Analytics, Intelligence and Technology Division, Los Alamos National Laboratory, Los Alamos, NM, USA.
Proc Biol Sci. 2024 Mar 27;291(2019):20232805. doi: 10.1098/rspb.2023.2805. Epub 2024 Mar 20.
Cholera continues to be a global health threat. Understanding how cholera spreads between locations is fundamental to the rational, evidence-based design of intervention and control efforts. Traditionally, cholera transmission models have used cholera case-count data. More recently, whole-genome sequence data have qualitatively described cholera transmission. Integrating these data streams may provide much more accurate models of cholera spread; however, no systematic analyses have been performed so far to compare traditional case-count models to the phylodynamic models from genomic data for cholera transmission. Here, we use high-fidelity case-count and whole-genome sequencing data from the 1991 to 1998 cholera epidemic in Argentina to directly compare the epidemiological model parameters estimated from these two data sources. We find that phylodynamic methods applied to cholera genomics data provide comparable estimates that are in line with established methods. Our methodology represents a critical step in building a framework for integrating case-count and genomic data sources for cholera epidemiology and other bacterial pathogens.

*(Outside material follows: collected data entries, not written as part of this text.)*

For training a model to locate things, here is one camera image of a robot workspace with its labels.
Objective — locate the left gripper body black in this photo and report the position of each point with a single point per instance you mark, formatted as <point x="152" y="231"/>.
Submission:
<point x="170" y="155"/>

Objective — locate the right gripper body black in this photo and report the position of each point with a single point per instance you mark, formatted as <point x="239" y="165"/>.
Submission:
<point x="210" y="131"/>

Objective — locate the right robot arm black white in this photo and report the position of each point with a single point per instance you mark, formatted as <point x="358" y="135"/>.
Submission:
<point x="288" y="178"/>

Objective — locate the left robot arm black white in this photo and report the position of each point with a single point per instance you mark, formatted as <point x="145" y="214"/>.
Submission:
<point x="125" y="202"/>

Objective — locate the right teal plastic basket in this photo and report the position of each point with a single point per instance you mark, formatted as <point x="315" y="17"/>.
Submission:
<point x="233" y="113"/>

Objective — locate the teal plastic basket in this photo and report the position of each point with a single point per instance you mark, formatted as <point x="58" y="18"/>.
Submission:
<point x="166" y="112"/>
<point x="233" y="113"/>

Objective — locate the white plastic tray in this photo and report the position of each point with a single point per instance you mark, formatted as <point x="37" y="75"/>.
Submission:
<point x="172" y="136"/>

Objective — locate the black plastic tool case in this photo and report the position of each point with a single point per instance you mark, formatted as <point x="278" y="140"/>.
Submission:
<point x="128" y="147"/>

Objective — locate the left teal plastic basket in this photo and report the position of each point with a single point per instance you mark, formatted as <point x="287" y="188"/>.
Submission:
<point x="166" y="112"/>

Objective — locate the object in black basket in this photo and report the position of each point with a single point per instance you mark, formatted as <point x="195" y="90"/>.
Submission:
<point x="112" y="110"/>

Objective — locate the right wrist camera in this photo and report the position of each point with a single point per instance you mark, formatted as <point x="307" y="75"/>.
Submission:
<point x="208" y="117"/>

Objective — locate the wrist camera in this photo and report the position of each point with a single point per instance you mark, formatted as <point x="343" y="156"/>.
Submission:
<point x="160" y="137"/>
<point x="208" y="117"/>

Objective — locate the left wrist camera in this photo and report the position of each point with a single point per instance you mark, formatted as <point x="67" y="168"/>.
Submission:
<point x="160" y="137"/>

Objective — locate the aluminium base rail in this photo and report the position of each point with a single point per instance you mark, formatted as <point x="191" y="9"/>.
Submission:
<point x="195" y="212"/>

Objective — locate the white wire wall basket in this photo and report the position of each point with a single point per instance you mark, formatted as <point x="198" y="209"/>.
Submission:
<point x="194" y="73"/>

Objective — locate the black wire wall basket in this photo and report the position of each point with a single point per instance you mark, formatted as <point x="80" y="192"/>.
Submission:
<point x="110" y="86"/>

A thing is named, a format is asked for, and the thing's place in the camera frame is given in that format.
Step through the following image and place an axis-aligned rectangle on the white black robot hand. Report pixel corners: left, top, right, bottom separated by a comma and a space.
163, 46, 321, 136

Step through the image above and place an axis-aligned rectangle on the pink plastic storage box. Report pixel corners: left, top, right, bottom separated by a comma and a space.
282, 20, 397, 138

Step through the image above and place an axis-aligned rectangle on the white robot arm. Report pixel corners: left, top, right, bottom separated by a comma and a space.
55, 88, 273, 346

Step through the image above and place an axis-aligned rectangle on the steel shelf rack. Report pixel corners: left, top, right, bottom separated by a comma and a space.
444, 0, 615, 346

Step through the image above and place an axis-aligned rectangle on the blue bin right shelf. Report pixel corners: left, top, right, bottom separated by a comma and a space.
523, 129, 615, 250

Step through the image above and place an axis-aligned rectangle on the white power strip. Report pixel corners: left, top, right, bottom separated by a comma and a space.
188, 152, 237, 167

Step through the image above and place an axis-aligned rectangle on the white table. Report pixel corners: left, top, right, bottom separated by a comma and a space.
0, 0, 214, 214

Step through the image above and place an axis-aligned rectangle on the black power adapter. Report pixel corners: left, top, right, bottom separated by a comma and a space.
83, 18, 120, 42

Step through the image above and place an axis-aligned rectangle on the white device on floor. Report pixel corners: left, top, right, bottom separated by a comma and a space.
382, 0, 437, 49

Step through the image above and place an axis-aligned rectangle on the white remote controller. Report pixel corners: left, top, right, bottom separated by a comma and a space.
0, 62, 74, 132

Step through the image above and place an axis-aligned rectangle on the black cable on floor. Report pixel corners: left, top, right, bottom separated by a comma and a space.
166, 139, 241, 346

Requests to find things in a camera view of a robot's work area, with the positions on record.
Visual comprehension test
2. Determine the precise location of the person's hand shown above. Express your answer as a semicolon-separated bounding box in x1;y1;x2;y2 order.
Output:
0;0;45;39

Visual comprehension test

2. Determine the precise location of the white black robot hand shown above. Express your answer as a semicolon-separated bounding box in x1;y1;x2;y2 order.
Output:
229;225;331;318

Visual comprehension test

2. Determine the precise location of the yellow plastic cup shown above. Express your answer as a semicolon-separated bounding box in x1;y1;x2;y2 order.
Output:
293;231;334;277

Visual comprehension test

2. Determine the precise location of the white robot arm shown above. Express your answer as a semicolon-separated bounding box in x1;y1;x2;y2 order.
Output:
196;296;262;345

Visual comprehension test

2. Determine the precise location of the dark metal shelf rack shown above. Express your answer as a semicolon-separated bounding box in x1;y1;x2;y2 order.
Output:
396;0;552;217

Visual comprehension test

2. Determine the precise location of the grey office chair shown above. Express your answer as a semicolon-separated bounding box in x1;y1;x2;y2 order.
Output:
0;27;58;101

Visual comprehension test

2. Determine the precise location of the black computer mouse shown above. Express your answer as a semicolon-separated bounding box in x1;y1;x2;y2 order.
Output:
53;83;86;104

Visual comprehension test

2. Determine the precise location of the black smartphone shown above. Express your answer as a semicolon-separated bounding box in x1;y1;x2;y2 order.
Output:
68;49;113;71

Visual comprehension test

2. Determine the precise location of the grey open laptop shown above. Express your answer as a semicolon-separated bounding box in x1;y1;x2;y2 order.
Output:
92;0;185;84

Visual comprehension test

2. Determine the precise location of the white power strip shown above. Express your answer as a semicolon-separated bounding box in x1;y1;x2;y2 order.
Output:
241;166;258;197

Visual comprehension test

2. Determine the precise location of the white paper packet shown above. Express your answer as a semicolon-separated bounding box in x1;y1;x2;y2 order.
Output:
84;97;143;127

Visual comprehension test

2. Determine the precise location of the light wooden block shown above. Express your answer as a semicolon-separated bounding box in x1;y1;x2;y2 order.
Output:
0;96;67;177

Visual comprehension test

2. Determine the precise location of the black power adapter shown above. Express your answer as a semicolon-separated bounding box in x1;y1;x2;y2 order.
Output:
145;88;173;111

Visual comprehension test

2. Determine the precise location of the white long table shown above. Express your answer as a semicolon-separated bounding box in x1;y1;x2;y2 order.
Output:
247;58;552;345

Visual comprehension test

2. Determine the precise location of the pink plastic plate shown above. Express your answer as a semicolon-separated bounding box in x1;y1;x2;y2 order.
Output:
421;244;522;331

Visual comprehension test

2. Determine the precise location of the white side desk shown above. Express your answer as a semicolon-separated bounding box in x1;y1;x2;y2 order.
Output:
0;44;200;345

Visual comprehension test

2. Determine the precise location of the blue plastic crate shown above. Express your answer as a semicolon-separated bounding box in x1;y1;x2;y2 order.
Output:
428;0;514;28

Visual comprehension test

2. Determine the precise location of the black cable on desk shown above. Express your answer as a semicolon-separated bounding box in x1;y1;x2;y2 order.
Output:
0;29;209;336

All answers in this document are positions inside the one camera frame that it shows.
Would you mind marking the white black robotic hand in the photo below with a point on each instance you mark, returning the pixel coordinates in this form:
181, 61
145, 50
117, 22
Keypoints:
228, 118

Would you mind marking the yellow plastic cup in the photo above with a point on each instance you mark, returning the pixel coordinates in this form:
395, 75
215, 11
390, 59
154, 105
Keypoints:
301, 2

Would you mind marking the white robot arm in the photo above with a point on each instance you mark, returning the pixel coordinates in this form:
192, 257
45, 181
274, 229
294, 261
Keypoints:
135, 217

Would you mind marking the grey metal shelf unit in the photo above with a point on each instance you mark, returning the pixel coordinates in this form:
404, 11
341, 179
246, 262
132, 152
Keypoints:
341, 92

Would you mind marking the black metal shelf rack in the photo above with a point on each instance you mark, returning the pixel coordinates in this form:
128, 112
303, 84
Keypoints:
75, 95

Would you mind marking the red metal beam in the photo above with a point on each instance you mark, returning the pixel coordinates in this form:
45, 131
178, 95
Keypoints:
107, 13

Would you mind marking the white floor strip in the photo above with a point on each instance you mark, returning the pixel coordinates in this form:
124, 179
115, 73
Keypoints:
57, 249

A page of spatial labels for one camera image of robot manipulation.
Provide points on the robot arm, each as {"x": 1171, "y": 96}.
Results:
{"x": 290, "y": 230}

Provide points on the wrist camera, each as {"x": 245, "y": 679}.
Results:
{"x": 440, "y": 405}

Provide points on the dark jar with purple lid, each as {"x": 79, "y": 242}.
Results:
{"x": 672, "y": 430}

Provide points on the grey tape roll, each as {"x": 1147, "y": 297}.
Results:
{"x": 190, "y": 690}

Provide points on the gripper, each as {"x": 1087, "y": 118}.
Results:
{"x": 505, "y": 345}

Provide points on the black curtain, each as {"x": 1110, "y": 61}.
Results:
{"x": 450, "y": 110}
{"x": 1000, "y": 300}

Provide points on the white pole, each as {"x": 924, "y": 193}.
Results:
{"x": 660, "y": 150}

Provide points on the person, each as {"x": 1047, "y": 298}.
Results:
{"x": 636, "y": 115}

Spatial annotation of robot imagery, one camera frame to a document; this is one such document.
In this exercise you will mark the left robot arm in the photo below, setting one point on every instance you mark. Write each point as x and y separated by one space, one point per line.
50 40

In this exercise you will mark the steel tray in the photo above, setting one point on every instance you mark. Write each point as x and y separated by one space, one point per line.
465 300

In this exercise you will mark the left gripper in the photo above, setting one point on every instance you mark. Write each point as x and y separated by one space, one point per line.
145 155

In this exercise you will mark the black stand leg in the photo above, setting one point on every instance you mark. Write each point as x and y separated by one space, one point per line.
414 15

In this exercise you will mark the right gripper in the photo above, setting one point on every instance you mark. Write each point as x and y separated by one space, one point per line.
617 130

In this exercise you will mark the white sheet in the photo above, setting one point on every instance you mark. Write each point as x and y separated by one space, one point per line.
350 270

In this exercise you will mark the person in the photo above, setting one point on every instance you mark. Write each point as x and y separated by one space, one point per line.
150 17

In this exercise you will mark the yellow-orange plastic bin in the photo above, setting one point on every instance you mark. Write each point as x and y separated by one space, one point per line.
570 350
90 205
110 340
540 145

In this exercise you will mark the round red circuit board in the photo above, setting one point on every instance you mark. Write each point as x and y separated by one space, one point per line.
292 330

霍乱仍然是全球卫生威胁。了解霍乱在不同地点之间的传播方式对于合理、基于证据的干预和控制措施的设计至关重要。传统上,霍乱传播模型使用霍乱病例数数据。最近,全基因组序列数据已经定性地描述了霍乱的传播。整合这些数据流可能会提供更准确的霍乱传播模型;然而,到目前为止,还没有进行系统分析来比较传统的病例计数模型与基于基因组数据的霍乱传播系统发育模型。在这里,我们使用来自 1991 年至 1998 年阿根廷霍乱流行的高保真病例计数和全基因组测序数据,直接比较从这两个数据源估计的流行病学模型参数。我们发现,应用于霍乱基因组学数据的系统发育方法提供了可比的估计值,与既定方法一致。我们的方法代表了为霍乱流行病学和其他细菌病原体建立整合病例计数和基因组数据源框架的关键步骤。